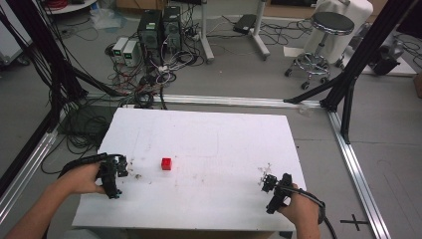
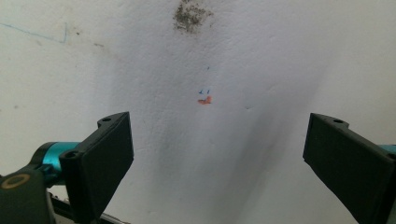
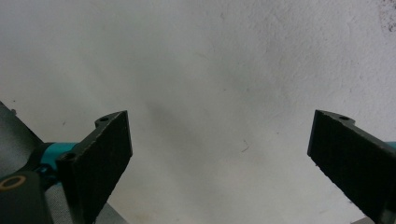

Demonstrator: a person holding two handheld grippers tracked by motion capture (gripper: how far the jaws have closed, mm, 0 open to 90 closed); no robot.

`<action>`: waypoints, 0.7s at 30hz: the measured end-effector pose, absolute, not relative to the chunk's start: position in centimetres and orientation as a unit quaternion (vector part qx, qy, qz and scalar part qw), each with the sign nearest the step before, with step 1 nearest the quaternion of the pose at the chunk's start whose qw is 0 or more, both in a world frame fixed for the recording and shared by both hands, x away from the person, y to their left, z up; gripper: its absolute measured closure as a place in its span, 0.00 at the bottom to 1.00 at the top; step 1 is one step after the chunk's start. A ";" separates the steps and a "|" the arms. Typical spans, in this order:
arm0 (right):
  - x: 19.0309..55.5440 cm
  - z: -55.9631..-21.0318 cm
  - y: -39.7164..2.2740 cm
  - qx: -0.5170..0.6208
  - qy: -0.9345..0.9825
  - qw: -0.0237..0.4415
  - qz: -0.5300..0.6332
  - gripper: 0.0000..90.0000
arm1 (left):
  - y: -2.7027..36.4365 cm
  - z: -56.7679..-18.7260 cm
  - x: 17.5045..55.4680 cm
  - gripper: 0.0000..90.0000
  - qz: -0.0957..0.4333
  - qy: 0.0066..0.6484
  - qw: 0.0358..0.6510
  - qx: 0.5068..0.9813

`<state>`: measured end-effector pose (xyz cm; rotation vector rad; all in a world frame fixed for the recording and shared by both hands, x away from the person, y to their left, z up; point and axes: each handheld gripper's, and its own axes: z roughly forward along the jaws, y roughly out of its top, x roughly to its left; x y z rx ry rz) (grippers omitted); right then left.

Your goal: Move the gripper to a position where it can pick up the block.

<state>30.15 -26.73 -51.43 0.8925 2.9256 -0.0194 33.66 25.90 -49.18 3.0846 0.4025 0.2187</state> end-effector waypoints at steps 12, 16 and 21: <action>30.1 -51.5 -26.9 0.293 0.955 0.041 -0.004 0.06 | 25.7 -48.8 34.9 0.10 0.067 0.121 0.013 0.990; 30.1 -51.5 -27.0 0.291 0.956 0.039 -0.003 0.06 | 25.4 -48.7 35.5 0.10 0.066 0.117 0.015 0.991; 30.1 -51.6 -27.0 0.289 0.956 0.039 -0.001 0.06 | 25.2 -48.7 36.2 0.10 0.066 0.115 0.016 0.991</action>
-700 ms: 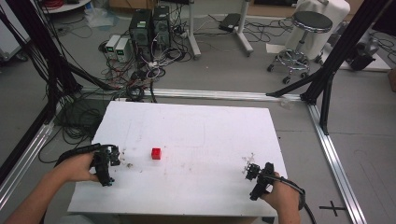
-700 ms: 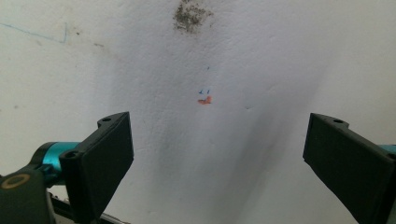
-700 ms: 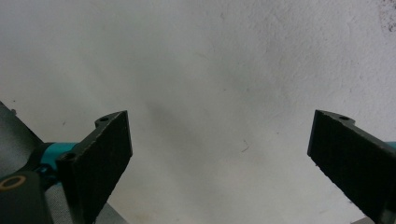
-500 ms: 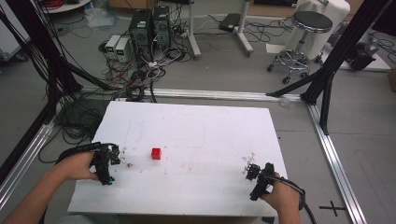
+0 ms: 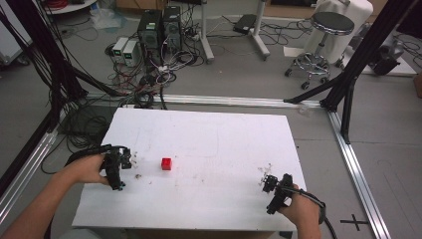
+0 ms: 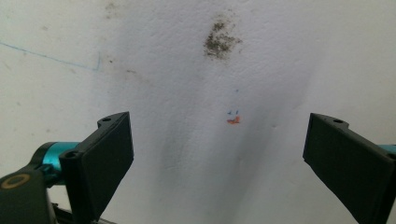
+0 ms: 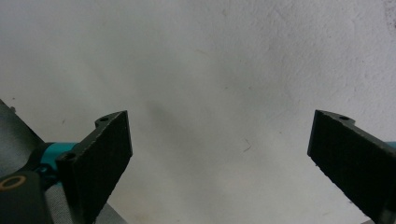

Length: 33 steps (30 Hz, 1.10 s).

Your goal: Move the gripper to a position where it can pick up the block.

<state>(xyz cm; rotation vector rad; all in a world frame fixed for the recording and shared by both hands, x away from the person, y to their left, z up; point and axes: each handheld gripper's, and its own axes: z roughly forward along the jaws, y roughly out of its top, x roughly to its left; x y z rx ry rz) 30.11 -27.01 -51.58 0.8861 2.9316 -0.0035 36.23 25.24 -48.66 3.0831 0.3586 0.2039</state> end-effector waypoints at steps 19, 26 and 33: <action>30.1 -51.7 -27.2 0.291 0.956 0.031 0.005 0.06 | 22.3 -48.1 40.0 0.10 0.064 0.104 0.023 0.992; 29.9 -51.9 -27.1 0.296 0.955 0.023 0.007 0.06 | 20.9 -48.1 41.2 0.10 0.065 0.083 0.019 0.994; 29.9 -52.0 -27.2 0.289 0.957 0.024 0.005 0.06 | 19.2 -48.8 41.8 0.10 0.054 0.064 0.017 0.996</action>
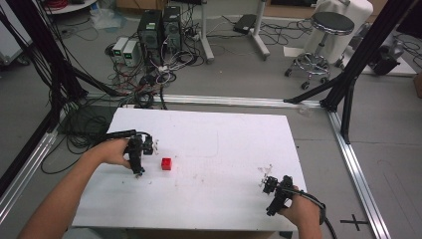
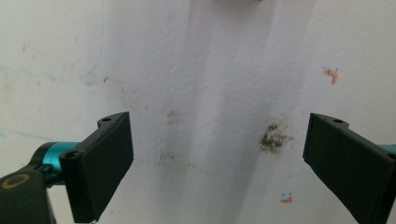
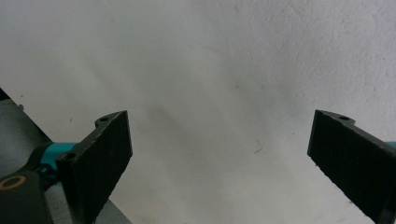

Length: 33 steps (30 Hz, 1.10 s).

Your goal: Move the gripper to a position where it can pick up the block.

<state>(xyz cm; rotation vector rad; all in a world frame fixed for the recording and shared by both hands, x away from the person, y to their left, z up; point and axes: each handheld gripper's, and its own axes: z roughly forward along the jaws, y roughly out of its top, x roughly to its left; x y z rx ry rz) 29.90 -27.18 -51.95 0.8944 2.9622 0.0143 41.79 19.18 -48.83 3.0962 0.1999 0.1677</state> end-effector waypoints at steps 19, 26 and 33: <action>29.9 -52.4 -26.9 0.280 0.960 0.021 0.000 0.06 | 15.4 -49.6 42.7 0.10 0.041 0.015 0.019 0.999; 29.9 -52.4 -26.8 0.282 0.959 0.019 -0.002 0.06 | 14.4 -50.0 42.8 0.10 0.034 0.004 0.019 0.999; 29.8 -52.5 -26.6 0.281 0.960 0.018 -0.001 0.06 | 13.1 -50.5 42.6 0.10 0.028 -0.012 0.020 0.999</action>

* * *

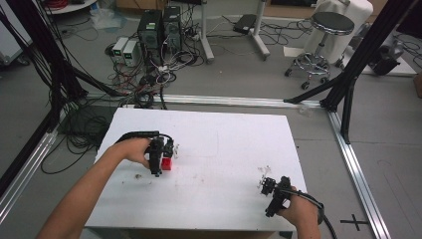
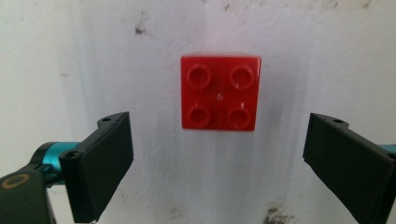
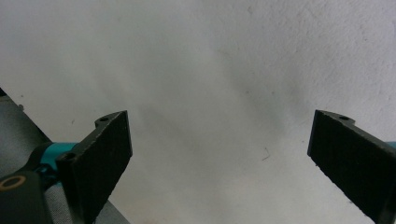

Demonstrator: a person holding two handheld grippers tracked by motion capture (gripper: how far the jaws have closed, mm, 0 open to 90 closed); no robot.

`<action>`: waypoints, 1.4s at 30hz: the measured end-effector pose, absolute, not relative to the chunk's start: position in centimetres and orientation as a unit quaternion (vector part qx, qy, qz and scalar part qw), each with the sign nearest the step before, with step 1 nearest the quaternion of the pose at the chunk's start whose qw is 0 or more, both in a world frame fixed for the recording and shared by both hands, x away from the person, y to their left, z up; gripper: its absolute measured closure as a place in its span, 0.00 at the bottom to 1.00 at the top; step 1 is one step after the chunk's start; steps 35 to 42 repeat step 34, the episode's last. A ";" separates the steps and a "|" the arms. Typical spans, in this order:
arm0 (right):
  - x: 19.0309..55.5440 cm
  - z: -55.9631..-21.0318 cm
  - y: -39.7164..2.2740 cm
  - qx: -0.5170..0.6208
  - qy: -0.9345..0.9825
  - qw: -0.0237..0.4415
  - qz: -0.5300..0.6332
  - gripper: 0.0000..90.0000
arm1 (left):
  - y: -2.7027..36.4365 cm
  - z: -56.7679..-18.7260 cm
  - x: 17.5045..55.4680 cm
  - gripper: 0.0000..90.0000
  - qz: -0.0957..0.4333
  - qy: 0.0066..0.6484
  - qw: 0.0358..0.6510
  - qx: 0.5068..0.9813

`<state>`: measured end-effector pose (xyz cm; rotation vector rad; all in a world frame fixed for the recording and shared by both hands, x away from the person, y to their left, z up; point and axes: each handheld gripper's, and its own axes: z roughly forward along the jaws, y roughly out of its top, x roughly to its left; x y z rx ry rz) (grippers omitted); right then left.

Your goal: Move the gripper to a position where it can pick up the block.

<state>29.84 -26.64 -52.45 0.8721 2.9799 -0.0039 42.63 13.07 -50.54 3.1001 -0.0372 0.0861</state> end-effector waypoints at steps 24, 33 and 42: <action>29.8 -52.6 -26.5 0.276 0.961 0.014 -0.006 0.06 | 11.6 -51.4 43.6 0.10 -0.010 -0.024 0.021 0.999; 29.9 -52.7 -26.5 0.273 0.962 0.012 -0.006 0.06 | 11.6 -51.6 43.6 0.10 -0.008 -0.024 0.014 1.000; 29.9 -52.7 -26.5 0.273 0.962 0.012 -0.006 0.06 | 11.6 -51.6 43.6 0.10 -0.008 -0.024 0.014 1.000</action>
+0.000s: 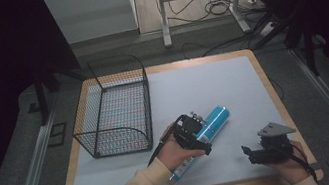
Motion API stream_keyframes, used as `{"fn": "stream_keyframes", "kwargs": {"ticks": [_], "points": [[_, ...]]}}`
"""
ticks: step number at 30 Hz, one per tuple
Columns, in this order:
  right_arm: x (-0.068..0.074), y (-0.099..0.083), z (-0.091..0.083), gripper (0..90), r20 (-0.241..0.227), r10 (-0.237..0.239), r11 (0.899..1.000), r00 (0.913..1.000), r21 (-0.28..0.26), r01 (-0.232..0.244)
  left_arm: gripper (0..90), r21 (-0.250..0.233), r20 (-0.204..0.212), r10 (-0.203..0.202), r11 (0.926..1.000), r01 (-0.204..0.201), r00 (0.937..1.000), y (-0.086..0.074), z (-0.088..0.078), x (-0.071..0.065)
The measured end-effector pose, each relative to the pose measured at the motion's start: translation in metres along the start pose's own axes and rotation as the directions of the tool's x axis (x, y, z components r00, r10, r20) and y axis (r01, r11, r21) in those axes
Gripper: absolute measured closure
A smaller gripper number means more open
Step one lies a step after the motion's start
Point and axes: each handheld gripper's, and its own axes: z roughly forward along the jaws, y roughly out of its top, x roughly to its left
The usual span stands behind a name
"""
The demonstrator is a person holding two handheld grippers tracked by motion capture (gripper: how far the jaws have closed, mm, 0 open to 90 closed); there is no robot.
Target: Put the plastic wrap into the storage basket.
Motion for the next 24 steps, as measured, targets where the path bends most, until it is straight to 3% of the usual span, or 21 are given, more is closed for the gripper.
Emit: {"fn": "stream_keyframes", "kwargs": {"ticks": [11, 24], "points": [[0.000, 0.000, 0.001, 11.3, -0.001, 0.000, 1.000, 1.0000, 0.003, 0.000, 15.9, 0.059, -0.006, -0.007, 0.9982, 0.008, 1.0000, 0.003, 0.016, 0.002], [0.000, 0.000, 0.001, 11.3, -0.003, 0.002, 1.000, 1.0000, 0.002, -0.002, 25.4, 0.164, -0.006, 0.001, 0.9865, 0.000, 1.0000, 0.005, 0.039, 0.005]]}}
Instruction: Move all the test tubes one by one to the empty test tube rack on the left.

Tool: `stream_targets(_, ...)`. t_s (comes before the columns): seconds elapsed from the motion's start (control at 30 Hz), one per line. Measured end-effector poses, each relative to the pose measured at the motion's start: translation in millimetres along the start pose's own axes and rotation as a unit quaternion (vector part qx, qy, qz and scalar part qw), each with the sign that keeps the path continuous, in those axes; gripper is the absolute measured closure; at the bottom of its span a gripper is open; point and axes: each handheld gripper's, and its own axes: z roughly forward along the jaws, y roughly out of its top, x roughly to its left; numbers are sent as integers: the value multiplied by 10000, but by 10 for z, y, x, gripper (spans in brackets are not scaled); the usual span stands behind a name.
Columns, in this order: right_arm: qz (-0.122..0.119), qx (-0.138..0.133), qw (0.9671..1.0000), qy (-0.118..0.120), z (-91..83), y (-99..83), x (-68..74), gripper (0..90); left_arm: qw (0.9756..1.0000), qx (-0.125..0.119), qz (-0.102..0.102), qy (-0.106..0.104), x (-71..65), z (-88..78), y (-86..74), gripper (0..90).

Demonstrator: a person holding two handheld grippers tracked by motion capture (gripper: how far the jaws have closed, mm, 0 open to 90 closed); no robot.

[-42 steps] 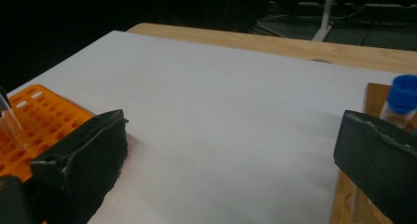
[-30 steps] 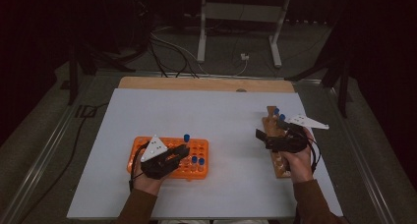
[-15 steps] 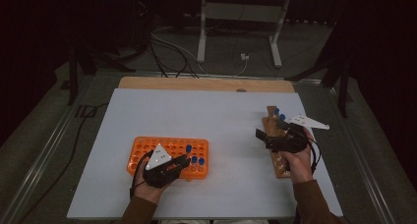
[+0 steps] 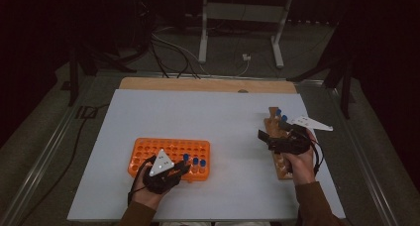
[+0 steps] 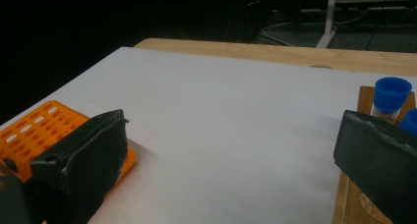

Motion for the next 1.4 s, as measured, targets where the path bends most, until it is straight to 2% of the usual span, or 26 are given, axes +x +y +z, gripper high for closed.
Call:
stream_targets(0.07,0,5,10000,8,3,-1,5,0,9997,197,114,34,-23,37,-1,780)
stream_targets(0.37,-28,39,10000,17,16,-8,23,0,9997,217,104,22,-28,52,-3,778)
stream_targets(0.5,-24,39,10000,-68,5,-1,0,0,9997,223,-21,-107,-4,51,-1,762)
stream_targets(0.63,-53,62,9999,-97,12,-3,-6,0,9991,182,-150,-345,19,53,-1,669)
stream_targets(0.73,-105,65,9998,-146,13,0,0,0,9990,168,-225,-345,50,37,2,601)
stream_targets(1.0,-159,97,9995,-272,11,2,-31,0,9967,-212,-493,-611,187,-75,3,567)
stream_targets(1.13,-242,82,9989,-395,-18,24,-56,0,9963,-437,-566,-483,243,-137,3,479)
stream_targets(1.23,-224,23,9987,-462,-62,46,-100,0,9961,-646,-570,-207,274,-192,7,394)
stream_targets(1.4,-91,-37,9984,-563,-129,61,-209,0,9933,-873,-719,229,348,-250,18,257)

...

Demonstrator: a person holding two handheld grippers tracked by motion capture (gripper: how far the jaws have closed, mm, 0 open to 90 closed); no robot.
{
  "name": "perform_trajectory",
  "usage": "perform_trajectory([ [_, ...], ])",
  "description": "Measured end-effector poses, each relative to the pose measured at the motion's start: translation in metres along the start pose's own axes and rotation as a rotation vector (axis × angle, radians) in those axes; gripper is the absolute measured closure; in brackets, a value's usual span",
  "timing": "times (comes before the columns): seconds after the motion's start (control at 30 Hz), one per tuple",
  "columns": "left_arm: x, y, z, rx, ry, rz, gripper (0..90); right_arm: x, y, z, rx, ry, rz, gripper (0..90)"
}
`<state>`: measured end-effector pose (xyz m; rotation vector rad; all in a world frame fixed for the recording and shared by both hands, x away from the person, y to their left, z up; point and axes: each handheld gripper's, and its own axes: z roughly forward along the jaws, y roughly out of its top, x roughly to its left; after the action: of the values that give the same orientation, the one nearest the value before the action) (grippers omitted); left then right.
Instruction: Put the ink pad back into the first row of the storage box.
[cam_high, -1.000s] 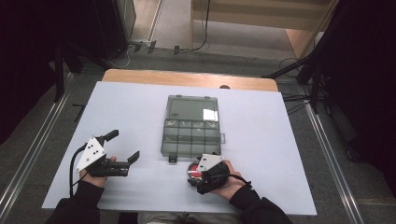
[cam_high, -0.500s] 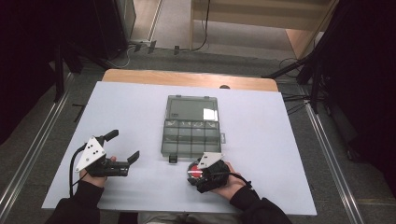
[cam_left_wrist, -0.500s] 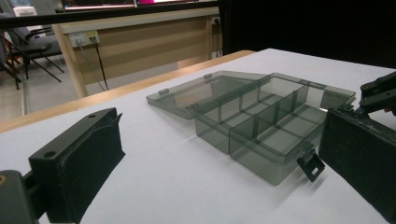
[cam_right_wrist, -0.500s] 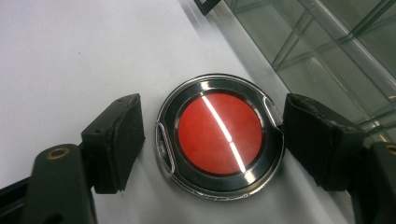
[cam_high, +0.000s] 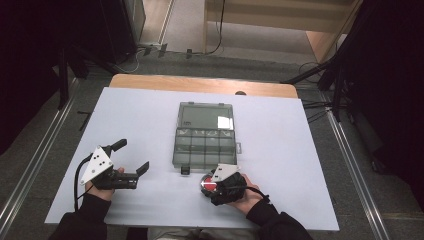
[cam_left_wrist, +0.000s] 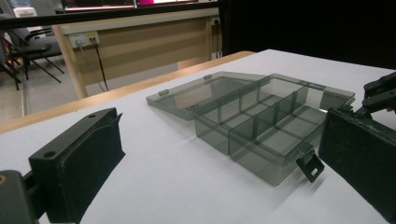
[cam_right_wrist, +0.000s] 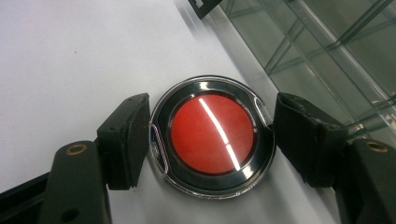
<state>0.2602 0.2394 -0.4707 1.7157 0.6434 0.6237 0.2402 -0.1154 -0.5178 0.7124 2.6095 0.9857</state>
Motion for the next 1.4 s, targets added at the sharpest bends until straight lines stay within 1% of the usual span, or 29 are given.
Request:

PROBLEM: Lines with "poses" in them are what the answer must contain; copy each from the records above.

EXERCISE RESPONSE:
Tool: `stream_targets(_, ...)`. t_s (comes before the columns): seconds elapsed from the motion's start (control at 30 Hz), one per line. Measured end-effector poses, each relative to the pose measured at the motion's start: translation in millimetres along the start pose's own axes and rotation as a unit quaternion (vector part qx, qy, qz and scalar part qw), each with the sign that keeps the path continuous, in those axes; gripper is the absolute measured closure; at the bottom of its span a gripper is open; point and axes: each handheld gripper's, and its own axes: z roughly forward along the jaws, y roughly out of its top, x roughly to its left; numbers are sent as integers: the value multiplied by 10000, but by 10 for z, y, x, gripper (spans in brackets are not scaled); the usual span stands behind a name.
  "description": "Measured end-effector poses, each relative to the pose measured at the motion's start: translation in metres along the start pose's own axes and rotation as a rotation vector (axis × angle, radians) in those axes; gripper is the absolute measured closure; in brackets, a value's usual span",

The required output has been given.